1. What is culture? Visible and invisible culture
According to Edgar Schein culture consist of layers, like an onion.
1. Artefacts of culture: this is the outer layer/ material culture. It are the first things you notice when you
enter a new country (ex, Netherlands the bicycles). If you would only define culture through artefacts,
than you will get ‘stereotypes’.
2. Norms and values: norms are the (un)written standards of correct, desired behaviour (be on time in
class). Values express what we think is good or right (is it good to stand up for elderly in the bus?).
Norms and values are not as visible as artefacts. It takes some time to notice and even more to learn
them.
3. Basic assumptions: these are abstract and invisible, we learn them when we’re very young and
unaware of their influences. Yet the perception of the world around us, and the judgements we make
about others, are very much shaped/ distorted by the basic assumptions of our culture. Intercultural
communication is about bringing basic assumptions of our own culture to our awareness and to
recognise them of other cultures.

2. Definition of culture
Defition of Geert Hofstede: ‘’Culture is the collective programming of the mind, which distinguishes the
members of one group.. of people from another.’’

3. Cultural programming
Culture is learned, Hofstede calls it programming. We are ‘programmed’ through upbringing, socialisation,
norms and values and perception. Regardless of culture, each person is an unique individual and makes choices.

Three levels of programming
1. Individual (eats with his hands, because he doesn’t like to eat with knife and fork)
2. Cultural (eat with knife and fork)
3. Human nature (eat when you are hungry)

4. Culture and Subculture
‘culture is the collective mental programming of the human mind’, collective indicates here a group or
subgroups were we belong to. This can be different kinds of group; company culture, regional culture etc, each
with their own different programming.

5. intercultural Communication
Communication is the exchange of meaning. If you want to give information to another person, you’re the
source. Your information is encoded by using the appropriate language or expressions.
/The message can be distort by noise, this can be external (the sound of an airplane that causes that you can
hear the message) or internal (you are worried about something, so your attention is somewhere else).

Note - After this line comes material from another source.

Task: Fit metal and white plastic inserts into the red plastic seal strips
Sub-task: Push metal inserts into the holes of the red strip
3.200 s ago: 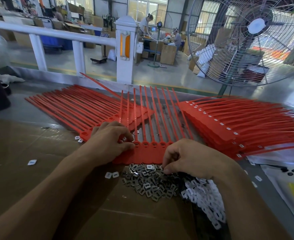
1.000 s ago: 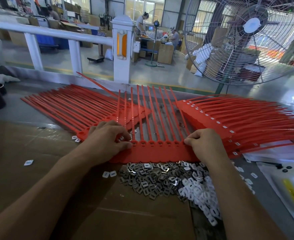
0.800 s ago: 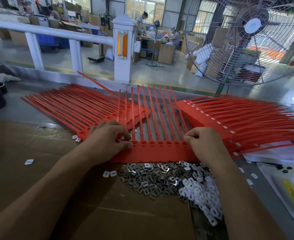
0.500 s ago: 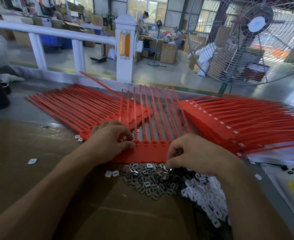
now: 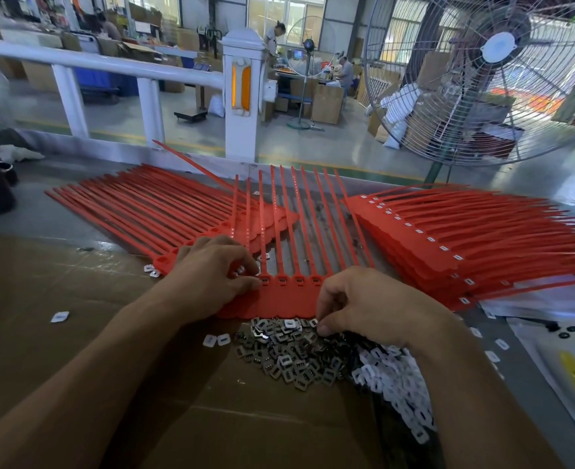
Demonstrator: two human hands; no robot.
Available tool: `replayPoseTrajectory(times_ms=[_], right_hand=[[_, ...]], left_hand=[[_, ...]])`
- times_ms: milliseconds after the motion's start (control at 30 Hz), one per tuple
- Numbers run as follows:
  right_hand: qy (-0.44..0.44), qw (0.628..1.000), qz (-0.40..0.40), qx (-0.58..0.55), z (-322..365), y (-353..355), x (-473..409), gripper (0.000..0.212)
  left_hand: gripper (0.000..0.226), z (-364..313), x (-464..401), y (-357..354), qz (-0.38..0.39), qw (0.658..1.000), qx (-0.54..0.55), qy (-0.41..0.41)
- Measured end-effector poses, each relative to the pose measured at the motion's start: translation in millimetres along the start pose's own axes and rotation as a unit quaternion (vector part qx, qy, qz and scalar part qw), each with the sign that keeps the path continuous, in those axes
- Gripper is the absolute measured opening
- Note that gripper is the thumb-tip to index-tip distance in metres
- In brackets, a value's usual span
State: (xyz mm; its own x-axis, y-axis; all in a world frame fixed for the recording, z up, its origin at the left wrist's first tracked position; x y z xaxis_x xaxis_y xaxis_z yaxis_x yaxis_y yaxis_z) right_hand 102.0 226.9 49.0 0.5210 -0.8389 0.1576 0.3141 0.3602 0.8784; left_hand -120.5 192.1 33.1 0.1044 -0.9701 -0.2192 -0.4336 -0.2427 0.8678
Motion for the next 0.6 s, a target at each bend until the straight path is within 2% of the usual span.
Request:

You can
also have cultural noise (the volume of Dutch people can be too loud for Indonesians for speaking
professionally).




Chapter 2 Working with Hall’s model of cultural differences

, 2.1 Communication : High and Low Context
All communication takes place within a certain context. But how much of little the meaning is communicated
through this context differs from culture to culture.

2.1.1 Low Context
In low context cultures information is communicated with words (written or spoken). People prefer to structure
their information into segments/ compartments. This is called compartmentalising. Personal relations, work and
everything else you deal with are also compartmentalised. Information has a clear structure, but is doesn’t flow
fast, because it remains within the compartments. A low context culture has a preference for starting with the
main point and ending with details. Most people in the Netherlands communicate in low context.

 North-Western Europe, North America, Australia and New Zealand

Medium context:
 Central and Eastern Europe

2.1.2 High Context
In high context cultures most of the message is in the persons themselves and in the context of the message. Its
implicitly and often nonverbally. People in high context cultures live in large communities and have excess to
wide networks. A high context culture has a preference for starting with context and get to the main point later.
Main point are not separated from details, but they form one holistic picture.

 Latin Europe, Asia, Latin America, Africa, Mediterranean, Oceania.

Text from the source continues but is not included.